Kisah Sugimun, orang sukses sempat dianggap jadi pengemis

Kisah Sugimun, orang sukses sempat dianggap jadi pengemis ~ Keterbatasan fisik bukan penghalang meraih kesuksesan. Paling tidak itulah yang tercermin pada Sugimun, pemilik tiga unit  toko elektronik cahaya baru. Suatu ketika Sugimun pergi ke Solo untuk membeli mobil, ketika akan masuk ke sebuah shoowroom mobil, seorang karyawan menghampirinya dan mengalurkan uang recehan kepadanya. Diperlakukan seperti itu Sugimun segera menukas,”Oh, saya bukan pengemis, Mas. Saya cari mobil.”


Tentu saja si karyawan tersebut kaget dan cepat-cepat masuk ke dalam sambil menanggung malu. Menurut  Sugimun, si karyawan dia mengira dirinya adalah seorang pengemis karena menggunakan kursi roda. “Waktu itu saya sudah duluan masuk ke showroom “ kenang Sugimun tersenyum.

Lelaki yang lahir pada tahun 1970, di dusun Mojopuro, Magetan, Jawa Timur ini adalah pemilik toko elektronik Cahaya Baru di kota Trenggalek dan Magetan, Jawa Timur. Bagi orang Trenggalek, Magetan dan sekitarnya, nama toko itu sudah tidak asing lagi. Cahaya Baru dikenal sebagai toko elektronik yang cukup besar. Omsetnya sudah mencapai Rp. 150 juta perbulan.

Sugimun memberi nama tokonya dengan Cahaya Baru dengan dimaksudkan untuk mewakili sebuah harapan baru bagi diri dan keluarganya. Keberhasilan Sugimun seperti sekarang tidak lepas dari usaha dan doa ibunya. Maklum, selain sejak kecil sudah memang cacat, Sugimun juga lahir dari keluarga yang miskin. Saking miskinnya, ia  tidak sempat mengenyam pendidikan formal. “Sekolah TK saja enggak pernah.”, kenangnya.

Perubahan kehidupan Sugimun berawal pada usia 19 tahun. Ketika itu, seorang aparat desa dan beberapa orang dari Dinas Sosial datang kerumahnya. Mereka mengajak Sugimun untuk mengikuti program penyantunan dan rehabiltasi sosial  dan penyandang cacat di Panti Sosial Bina Daksa (PSDB) “Suryatama” di kota Bangil, Jawa Timur. Ditempat tersebut Sugimun mengikuti bimbingan fisik, mental serta pendidikan kejar Paket A.

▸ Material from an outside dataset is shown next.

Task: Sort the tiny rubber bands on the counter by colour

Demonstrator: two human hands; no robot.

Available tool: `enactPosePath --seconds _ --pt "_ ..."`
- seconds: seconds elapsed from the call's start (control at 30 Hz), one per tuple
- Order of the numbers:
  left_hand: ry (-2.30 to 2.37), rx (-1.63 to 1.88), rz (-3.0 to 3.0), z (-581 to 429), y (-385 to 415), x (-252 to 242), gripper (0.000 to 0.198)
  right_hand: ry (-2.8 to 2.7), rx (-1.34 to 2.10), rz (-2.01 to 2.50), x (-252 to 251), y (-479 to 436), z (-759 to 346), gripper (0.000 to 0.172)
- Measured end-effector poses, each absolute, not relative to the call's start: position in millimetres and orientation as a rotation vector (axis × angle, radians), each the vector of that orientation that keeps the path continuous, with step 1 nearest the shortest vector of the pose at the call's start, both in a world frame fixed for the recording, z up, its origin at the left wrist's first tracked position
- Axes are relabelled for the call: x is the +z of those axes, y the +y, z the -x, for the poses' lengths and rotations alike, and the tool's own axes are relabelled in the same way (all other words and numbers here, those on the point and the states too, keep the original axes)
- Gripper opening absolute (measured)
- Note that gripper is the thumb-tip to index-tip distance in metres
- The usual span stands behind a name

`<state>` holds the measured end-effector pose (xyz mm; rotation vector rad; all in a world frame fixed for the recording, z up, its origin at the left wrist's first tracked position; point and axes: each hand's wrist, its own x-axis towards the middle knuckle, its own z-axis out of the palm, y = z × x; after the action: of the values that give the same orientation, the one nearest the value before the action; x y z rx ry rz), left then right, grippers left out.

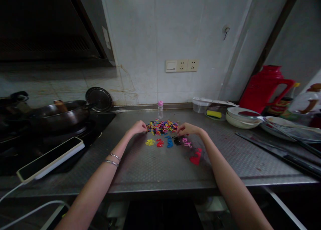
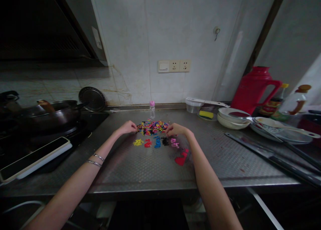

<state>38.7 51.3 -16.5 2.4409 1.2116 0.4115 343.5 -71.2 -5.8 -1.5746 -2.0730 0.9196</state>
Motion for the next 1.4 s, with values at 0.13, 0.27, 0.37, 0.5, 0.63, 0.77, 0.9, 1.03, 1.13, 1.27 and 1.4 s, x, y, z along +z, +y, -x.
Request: enactPosePath --seconds 0.13,0.27,0.37,0.5,0.63,0.77,0.9,1.03,1.13,1.27,1.4 --pt "1.21 0.336 -2.478 -39 48 -13 0.02 -1.994 0.818 1.58 -7 -68 -340 0.031" --pt "1.218 0.217 -2.449 -40 44 -11 0.023 -2.004 0.713 1.571 -10 -67 -339 0.029" --pt "1.256 0.18 -2.444 -43 41 -12 0.017 -2.017 0.646 1.569 -12 -66 -338 0.028" --pt "1.279 0.171 -2.518 -46 37 -10 0.017 -1.973 0.595 1.597 -16 -63 -340 0.025" --pt "1.345 0.186 -2.556 -50 30 -5 0.018 -1.936 0.53 1.595 -21 -58 -344 0.024" --pt "1.388 0.28 -2.601 -55 20 5 0.018 -1.906 0.444 1.618 -22 -55 -349 0.025" --pt "1.353 0.423 -2.634 -68 7 13 0.018 -1.845 0.308 1.743 -21 -55 -356 0.024" --pt "1.091 0.503 -2.679 -95 -10 13 0.02 -1.874 0.309 1.857 -25 -55 -363 0.021" --pt "0.963 0.514 -2.716 -120 -26 8 0.02 -1.924 0.354 1.909 -29 -54 -366 0.019" --pt "0.841 0.474 -2.768 -147 -47 0 0.02 -1.916 0.299 1.964 -32 -52 -366 0.022" --pt "0.815 0.404 -2.823 -160 -60 -9 0.018 -1.921 0.172 1.916 -32 -52 -364 0.032"
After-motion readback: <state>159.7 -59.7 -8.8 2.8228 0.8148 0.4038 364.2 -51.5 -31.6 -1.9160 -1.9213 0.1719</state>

“Pada awalnya, saya merasa rendah diri karena semua teman saya penyandang cacat memiliki pendidikan formal mulai dari SD, SMP bahkan ada yang lulusan SMA.” Kenangnya. Sedangkan dirinya belum mengenal baca tulis.

Namun karena tekadnya untuk bangkit dan tidak ingin bergantung pada orang lain, rasa rendah diri itu dibuangnya jauh-jauh. Di Suryatama, ia belajar  keterampilan elektronik seperti radio, sound system, kipas angin, televisi, dan lain sebagainya.

Setelah dua tahun mengikuti program pelatihan, Sugimun kembali pulang kampung. Namun ia tidak punya aktivitas di desanya. Akhirnya ia mencoba mencari kerja di tempat usaha servis elektronik. Sayangnya, kebanyakan berujung pada penolakan. “Mungkin mereka menilai saya tidak cukup mampu bekerja dengan karena kondisi fisik seperti ini.” Kenangnya.

Yang menyedihkan, seringkali ia disangka pengemis saat melamar pekerjaan. Ia baru bisa bekerja tatkala seorang teman di Kediri menerimanya sebagai karyawan sebuah bengkel elektronik. Namun karena suatu alasan, tidak sampai satu tahun, ia memutuskan untuk pulang kampung.

Ia pun mencoba melamar pekerjaan di kota kelahirannya. Lagi-lagi ia kembali mendapatkan penolakan, “Hal ini membawa saya pada kesimpulan bahwa saya harus membuka lapangan pekerjaan untuk bisa bekerja,” katanya.